Journal of the Korean Association of Oral and Maxillofacial Surgeons
/
v.44
no.1
/
pp.3-11
/
2018
Objectives: The unilateral cleft lip (UCL) repair technique has evolved extensively over the past century into its modern form and has been identified as an important determinant of treatment outcome. The aim of this study was to evaluate and compare treatment outcomes following repair of UCL using either the Tennison-Randall (triangular) technique or the Millard rotation-advancement technique. Materials and Methods: This was a prospective randomized controlled study conducted at the Lagos University Teaching Hospital between January 2013 and July 2014. A total of 48 subjects with UCL presenting for primary surgery and who satisfied the inclusion criteria were recruited for the study. The subjects were randomly allocated into two surgical groups through balloting.

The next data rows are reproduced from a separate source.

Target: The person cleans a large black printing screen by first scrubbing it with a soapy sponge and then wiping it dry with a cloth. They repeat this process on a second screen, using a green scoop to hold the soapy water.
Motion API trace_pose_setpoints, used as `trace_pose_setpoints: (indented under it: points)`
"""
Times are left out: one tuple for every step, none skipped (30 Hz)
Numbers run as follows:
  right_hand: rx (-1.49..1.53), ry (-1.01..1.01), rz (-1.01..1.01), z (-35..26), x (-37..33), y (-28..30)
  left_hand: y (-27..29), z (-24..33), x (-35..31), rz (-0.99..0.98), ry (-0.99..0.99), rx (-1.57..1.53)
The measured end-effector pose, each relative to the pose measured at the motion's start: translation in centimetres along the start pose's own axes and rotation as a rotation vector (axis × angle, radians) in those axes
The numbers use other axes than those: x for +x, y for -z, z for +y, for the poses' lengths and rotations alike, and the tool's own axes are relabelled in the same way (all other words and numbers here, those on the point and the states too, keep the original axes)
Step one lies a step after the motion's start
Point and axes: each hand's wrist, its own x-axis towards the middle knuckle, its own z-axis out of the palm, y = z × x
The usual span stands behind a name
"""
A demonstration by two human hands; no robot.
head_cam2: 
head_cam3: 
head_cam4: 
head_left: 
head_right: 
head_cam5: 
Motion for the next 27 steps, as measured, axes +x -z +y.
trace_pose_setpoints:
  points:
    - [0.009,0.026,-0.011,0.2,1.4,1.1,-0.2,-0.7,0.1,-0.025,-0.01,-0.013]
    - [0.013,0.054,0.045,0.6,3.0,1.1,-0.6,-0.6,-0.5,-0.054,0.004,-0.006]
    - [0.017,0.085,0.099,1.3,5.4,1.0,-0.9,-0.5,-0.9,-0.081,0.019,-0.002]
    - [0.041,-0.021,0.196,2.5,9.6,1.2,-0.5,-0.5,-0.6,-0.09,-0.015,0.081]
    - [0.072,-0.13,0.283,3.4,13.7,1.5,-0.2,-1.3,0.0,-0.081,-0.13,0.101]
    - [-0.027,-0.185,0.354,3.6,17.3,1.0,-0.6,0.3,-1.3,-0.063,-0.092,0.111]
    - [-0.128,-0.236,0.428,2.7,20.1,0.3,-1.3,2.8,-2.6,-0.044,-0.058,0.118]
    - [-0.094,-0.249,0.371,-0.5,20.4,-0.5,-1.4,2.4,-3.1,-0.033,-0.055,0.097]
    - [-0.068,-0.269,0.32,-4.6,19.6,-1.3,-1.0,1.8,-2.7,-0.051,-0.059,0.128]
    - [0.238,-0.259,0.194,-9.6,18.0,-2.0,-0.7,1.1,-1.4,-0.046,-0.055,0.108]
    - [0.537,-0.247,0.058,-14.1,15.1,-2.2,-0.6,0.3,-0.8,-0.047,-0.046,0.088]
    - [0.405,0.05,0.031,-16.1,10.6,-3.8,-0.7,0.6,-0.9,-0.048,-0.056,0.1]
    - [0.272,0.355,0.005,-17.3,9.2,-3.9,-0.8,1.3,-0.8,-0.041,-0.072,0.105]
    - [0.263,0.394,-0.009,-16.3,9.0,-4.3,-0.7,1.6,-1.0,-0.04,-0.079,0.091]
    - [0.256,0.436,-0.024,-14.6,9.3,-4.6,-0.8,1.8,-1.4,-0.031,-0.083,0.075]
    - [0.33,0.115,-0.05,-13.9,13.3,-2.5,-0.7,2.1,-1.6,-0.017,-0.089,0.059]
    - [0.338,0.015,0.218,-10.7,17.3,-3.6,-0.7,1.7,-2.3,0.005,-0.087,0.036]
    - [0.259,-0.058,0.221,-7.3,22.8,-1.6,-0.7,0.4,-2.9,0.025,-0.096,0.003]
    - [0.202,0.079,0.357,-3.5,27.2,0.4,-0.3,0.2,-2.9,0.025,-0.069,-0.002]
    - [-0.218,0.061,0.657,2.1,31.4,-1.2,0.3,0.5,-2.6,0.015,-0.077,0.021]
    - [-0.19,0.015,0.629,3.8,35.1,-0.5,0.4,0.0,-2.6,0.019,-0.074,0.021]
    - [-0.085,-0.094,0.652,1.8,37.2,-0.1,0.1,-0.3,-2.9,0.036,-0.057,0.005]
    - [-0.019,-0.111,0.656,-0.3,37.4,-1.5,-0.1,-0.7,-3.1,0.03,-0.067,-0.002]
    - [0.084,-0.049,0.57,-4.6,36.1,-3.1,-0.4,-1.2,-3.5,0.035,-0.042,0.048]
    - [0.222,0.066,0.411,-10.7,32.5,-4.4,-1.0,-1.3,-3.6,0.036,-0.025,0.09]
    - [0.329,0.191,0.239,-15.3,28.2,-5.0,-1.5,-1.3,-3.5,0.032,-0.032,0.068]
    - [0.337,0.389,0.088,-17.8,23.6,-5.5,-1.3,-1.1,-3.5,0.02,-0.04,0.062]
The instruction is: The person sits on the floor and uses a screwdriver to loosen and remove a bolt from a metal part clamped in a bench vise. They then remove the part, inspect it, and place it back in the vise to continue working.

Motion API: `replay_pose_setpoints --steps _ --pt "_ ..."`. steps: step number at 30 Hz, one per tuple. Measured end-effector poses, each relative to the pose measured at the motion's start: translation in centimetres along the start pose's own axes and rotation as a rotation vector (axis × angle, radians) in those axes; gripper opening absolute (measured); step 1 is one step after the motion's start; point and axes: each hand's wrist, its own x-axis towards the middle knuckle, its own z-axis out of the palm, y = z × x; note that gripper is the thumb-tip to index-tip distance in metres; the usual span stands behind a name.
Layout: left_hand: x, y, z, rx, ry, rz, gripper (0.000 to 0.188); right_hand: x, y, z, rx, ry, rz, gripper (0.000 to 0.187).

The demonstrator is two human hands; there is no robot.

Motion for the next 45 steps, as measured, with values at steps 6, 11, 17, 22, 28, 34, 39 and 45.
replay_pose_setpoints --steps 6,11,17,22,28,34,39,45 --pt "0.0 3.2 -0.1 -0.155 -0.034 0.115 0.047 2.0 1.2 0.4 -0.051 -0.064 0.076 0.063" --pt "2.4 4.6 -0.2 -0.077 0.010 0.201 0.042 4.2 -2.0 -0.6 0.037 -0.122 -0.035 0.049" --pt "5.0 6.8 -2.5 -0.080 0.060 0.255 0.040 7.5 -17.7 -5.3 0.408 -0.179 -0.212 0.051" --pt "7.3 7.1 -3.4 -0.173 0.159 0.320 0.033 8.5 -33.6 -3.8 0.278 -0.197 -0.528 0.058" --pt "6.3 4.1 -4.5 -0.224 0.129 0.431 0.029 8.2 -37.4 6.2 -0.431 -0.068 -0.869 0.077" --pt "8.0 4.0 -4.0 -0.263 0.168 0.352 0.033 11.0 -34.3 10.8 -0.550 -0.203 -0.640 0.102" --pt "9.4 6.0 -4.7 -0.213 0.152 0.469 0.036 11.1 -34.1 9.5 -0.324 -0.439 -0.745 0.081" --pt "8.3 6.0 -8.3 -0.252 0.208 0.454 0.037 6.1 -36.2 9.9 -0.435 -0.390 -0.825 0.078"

Group A underwent cleft repair with the Tennison-Randall technique, while group B underwent cleft repair with the Millard rotation-advancement technique. Surgical outcome was assessed quantitatively according to anthropometric measurements, using a method described by Cutting and Dayan (2003). Results: Our 48 enrolled subjects were evenly divided into the two surgery groups (n=24 for both group A and group B). Twenty-seven subjects were male (56.3%) and 21 were female (43.8%), making a sex ratio of 1.3:1. The Millard group showed a greater increase in postoperative horizontal length and vertical lip height and a greater reduction in nasal width and total nasal width. Meanwhile, the Tennison-Randall group showed better reduction of Cupid's-bow width and better philtral height. Conclusion: We did not find any significant differences in the surgical outcomes from the two techniques. The expertise of the surgeon and individual patient preferences are the main factors to consider when selecting the technique for unilateral cleft repair.